--- Task goal ---
Determine how many lines in the material hold the string "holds", then reply with that number only.

--- Available data ---
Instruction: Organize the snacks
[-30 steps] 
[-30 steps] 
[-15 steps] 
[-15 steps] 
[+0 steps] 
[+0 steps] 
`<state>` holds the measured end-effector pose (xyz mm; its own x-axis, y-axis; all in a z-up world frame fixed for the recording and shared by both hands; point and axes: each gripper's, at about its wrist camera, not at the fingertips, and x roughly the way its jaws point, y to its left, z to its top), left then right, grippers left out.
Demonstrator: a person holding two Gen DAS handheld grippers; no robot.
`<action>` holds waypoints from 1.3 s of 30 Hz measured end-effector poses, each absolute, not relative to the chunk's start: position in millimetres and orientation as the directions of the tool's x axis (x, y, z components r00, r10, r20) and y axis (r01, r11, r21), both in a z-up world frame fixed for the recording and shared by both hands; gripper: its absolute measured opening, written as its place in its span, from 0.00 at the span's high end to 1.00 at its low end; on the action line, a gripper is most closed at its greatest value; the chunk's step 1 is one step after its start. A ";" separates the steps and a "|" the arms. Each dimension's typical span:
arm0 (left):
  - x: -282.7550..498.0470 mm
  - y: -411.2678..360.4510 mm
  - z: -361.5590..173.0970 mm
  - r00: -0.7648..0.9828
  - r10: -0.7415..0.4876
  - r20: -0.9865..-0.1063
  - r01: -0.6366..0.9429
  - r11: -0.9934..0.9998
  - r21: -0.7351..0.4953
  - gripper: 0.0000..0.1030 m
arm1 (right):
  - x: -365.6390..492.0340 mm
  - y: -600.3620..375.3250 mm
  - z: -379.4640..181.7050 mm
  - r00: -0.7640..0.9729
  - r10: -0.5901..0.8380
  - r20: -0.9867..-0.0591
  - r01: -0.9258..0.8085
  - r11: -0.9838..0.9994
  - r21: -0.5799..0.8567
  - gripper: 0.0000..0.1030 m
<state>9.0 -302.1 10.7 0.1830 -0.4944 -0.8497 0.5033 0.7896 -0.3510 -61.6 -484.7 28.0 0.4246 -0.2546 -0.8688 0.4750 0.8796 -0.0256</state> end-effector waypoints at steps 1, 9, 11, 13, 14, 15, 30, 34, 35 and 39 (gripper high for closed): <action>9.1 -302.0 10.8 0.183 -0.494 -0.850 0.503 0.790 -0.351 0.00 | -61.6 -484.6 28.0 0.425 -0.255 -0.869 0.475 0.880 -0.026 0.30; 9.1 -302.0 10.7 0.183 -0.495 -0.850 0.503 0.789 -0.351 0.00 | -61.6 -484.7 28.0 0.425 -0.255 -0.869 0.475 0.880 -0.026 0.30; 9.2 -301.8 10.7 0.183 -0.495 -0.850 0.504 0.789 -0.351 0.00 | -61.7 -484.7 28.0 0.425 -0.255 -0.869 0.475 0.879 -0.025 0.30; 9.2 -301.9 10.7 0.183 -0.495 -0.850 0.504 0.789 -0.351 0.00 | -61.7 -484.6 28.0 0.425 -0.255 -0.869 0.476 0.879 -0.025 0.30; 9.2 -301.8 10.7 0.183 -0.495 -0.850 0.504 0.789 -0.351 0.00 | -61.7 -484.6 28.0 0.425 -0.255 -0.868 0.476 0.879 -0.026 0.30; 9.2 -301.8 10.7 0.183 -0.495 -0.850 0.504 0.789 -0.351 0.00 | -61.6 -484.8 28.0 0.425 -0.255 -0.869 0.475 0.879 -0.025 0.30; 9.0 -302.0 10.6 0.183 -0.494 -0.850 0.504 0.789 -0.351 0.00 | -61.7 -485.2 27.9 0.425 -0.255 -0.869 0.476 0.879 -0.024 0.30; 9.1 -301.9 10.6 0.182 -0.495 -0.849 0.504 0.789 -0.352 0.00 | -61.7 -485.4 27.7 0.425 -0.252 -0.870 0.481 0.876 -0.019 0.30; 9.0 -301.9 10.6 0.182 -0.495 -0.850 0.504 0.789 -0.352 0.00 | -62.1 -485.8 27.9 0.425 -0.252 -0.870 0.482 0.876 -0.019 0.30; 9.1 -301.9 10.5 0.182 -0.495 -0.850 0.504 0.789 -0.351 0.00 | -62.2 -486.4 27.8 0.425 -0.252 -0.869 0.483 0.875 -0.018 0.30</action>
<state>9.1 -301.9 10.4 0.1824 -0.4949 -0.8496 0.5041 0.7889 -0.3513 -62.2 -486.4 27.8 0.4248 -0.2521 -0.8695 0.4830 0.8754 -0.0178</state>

--- Your response ---
2